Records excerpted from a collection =
______

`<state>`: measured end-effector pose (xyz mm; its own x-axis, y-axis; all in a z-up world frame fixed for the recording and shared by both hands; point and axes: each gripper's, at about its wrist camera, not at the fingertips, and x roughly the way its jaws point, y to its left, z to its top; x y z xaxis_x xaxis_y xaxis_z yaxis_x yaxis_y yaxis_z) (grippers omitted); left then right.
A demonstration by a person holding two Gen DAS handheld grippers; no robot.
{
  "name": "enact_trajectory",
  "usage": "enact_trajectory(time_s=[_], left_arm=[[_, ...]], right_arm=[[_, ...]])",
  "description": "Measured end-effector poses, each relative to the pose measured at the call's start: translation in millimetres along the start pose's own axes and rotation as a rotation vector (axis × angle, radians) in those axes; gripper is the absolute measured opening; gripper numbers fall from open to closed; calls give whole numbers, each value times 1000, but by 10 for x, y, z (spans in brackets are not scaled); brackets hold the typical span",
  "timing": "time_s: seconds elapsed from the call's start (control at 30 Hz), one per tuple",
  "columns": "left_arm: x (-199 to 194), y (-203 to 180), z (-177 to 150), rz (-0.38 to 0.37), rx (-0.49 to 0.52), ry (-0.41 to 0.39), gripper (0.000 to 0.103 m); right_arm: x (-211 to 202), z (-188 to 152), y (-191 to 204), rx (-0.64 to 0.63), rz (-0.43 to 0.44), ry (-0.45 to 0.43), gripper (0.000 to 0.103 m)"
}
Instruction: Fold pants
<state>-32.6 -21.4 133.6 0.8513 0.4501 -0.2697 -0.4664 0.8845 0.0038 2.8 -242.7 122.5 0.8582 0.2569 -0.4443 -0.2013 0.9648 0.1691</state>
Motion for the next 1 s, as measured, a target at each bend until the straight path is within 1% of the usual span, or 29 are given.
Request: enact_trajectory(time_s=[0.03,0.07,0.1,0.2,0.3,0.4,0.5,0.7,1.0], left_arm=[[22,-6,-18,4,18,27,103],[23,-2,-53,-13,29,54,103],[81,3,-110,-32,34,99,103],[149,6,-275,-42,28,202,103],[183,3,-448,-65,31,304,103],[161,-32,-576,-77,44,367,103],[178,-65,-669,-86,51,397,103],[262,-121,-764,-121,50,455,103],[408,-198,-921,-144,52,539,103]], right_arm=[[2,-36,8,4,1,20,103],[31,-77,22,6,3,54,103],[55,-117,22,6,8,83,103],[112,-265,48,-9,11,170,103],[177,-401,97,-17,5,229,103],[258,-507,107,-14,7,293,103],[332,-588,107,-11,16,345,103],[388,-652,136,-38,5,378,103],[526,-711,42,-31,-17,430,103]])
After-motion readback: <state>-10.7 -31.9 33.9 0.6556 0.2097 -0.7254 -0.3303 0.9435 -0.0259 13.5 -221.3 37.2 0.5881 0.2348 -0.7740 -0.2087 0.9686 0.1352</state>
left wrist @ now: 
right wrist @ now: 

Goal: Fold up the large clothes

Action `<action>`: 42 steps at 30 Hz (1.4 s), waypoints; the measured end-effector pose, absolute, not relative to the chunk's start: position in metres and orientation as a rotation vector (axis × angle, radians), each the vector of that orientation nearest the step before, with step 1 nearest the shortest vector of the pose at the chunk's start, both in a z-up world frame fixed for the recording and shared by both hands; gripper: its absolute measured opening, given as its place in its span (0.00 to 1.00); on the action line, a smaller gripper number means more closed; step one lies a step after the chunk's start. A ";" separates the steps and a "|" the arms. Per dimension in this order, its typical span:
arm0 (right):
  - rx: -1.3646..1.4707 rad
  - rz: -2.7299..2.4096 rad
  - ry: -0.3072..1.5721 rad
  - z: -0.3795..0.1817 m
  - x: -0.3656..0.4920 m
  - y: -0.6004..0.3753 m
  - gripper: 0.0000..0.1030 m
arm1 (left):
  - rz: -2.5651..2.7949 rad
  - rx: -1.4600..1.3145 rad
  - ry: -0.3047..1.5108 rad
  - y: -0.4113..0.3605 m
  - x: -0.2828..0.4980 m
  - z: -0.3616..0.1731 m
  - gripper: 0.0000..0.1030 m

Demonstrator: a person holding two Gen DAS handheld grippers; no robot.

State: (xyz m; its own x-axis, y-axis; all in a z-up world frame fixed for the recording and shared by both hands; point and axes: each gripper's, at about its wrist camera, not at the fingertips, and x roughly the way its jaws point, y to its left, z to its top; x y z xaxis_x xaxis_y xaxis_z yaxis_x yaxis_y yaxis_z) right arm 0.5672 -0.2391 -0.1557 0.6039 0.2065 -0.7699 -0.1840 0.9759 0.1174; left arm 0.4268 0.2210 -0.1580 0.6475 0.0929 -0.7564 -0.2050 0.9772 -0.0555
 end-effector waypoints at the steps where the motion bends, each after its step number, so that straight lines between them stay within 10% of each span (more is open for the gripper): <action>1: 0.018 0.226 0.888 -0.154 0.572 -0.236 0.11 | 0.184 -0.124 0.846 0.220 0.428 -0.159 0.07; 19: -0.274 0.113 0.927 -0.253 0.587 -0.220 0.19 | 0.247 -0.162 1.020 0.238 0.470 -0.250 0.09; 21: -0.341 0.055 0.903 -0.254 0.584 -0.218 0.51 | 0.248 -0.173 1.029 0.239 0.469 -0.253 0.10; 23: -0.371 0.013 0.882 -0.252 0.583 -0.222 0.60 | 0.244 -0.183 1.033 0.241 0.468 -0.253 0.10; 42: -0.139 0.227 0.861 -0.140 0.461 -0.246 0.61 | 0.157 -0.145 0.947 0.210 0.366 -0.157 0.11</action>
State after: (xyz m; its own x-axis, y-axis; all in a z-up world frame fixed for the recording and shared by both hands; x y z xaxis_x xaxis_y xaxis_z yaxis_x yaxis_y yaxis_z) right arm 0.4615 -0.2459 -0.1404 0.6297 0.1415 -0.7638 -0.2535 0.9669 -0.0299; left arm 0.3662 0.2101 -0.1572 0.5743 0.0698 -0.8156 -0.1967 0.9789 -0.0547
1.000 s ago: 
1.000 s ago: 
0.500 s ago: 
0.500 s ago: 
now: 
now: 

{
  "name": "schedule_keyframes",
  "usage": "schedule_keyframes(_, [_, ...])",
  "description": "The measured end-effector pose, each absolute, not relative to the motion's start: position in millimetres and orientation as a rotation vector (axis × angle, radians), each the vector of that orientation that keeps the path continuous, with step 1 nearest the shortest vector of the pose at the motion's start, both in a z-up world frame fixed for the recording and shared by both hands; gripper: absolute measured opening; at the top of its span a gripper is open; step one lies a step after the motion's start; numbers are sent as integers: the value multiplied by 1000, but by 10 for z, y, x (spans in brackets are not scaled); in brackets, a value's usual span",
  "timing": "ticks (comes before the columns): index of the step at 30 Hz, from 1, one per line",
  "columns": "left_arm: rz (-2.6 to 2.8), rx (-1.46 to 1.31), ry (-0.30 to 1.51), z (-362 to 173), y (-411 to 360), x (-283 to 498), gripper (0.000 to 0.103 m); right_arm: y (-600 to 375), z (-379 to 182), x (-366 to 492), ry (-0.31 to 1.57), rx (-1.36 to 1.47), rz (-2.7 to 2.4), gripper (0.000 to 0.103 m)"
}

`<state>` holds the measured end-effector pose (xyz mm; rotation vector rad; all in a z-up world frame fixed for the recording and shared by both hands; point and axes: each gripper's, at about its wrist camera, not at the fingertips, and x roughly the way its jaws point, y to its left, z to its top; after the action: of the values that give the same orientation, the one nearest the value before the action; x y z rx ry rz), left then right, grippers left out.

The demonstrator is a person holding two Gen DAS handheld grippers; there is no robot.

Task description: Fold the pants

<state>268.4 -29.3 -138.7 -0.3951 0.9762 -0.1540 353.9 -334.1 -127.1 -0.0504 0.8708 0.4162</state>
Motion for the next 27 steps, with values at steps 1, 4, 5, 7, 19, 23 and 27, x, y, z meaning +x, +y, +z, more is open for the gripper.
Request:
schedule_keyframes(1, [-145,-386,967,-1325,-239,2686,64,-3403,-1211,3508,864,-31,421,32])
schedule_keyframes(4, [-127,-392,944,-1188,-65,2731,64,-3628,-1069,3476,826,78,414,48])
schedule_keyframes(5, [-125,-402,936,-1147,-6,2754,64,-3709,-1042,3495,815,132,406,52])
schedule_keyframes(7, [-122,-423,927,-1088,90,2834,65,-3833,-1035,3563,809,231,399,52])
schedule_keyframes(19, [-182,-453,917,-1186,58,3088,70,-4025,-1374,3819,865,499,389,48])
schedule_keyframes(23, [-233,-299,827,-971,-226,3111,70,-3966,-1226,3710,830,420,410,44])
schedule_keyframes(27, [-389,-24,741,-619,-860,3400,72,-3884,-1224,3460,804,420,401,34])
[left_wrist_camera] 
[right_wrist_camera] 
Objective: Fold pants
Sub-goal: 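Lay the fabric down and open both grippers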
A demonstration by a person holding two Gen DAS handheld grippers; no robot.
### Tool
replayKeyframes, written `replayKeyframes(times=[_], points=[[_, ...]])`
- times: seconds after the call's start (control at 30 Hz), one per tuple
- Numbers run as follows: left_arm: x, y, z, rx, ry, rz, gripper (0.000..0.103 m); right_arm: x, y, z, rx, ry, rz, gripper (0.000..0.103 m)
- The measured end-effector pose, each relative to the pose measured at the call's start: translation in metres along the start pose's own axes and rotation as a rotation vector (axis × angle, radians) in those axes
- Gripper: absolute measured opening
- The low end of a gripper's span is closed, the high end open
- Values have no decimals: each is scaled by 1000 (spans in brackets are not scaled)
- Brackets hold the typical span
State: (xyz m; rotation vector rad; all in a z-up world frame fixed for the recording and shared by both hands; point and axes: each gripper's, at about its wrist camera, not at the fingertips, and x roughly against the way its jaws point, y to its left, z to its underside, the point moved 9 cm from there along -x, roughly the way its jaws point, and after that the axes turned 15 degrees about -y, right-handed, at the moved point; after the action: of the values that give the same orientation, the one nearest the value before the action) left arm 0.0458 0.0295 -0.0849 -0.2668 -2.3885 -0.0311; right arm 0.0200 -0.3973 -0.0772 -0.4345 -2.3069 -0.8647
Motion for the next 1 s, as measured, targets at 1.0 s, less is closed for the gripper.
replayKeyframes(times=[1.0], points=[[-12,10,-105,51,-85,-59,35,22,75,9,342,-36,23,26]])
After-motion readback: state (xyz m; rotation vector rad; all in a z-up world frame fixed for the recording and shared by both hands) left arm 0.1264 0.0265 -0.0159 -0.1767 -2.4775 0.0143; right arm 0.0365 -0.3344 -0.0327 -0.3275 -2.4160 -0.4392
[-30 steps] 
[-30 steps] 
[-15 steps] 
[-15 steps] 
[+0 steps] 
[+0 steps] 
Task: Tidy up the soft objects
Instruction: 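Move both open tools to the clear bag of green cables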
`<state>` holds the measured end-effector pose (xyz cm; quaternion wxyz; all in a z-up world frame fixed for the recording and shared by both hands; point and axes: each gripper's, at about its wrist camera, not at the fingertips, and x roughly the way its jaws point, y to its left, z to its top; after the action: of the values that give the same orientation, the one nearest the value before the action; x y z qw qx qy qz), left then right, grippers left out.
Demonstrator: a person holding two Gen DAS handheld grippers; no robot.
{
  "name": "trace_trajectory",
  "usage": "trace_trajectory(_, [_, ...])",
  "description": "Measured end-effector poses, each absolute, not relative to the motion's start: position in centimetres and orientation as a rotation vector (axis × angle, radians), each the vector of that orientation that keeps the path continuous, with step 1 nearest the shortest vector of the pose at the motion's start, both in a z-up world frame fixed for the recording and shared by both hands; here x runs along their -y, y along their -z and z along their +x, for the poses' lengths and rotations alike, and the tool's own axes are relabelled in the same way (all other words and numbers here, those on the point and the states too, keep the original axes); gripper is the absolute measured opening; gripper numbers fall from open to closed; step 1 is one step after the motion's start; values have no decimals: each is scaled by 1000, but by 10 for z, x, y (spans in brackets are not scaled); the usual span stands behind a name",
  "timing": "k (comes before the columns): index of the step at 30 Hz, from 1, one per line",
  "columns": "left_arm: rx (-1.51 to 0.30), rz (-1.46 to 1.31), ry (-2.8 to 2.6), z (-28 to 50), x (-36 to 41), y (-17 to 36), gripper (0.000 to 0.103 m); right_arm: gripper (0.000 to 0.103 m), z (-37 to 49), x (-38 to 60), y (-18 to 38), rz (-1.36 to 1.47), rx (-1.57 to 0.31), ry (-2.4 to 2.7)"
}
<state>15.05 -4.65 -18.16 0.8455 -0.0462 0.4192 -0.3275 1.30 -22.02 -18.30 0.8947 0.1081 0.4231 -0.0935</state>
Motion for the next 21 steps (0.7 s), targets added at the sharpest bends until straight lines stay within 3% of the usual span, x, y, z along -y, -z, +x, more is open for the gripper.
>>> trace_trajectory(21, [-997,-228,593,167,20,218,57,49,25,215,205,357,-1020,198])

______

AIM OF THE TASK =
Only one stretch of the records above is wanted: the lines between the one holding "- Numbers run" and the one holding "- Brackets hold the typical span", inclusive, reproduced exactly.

SOLUTION TO THE PROBLEM =
- Numbers run as follows: left_arm: x, y, z, rx, ry, rz, gripper (0.000..0.103 m); right_arm: x, y, z, rx, ry, rz, gripper (0.000..0.103 m)
- The measured end-effector pose, each relative to the pose measured at the call's start: translation in metres along the start pose's own axes and rotation as a rotation vector (axis × angle, radians) in those axes
- Gripper: absolute measured opening
- The low end of a gripper's span is closed, the high end open
- Values have no decimals: each is scaled by 1000 (spans in brackets are not scaled)
- Brackets hold the typical span

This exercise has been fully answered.